A Jupyter notebook with examples of how to use tufte.
Currently, there are four supported plot types:
The designs are based on Edward R. Tufte's designs in The Visual Display of Quantitative Information.
This module is built on top of matplotlib, which means that it's possible to use those functions or methods in conjunction with tufte plots. In addition, an effort has been made to keep most changes to matplotlibrc properties contained within the module. That is, we try not to make global changes that will affect other plots.

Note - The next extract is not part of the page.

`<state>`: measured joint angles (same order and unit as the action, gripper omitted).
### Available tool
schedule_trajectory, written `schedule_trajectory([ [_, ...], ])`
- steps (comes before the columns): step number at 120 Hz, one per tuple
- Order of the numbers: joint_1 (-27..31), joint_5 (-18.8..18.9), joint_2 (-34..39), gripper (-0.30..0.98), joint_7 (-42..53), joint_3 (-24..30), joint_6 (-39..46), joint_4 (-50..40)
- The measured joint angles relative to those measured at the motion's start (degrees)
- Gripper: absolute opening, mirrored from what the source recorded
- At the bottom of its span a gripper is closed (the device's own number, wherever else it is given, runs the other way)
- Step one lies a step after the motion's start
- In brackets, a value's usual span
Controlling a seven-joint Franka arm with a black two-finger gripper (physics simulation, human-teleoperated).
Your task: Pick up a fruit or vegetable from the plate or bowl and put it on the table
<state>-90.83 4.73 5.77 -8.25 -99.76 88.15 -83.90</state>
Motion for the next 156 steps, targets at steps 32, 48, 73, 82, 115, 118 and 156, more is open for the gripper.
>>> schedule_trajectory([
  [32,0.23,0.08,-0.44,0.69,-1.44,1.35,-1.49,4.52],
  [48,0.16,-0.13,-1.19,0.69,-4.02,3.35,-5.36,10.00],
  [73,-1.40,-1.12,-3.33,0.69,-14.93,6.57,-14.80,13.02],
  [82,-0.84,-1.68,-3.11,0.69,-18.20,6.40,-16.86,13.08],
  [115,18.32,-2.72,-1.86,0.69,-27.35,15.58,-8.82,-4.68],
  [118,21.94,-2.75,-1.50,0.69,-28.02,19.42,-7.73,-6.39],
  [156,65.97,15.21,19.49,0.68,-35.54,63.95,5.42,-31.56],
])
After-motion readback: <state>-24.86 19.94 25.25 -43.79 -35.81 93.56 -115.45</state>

Let's start by importing several libraries.
In [1]:
%matplotlib inline
import string
import random
from collections import defaultdict
import numpy as np
import pandas as pd
import matplotlib as mpl
import matplotlib.pyplot as plt
import tufte
tufte plots can take inputs of several types: list, np.ndarray, pd.Series, and, in some cases, pd.DataFrame.
To create a line plot, do the following. (Note: if you'd like higher resolution plots, use mpl.rc('savefig', dpi=200).)
In [2]:
tufte.line(range(3), range(3), figsize=(5, 5))
Out[2]:
You'll notice that the default Tufte line style includes circle markers with gaps between line segments. You are also able to specify the figure size directly to the line function.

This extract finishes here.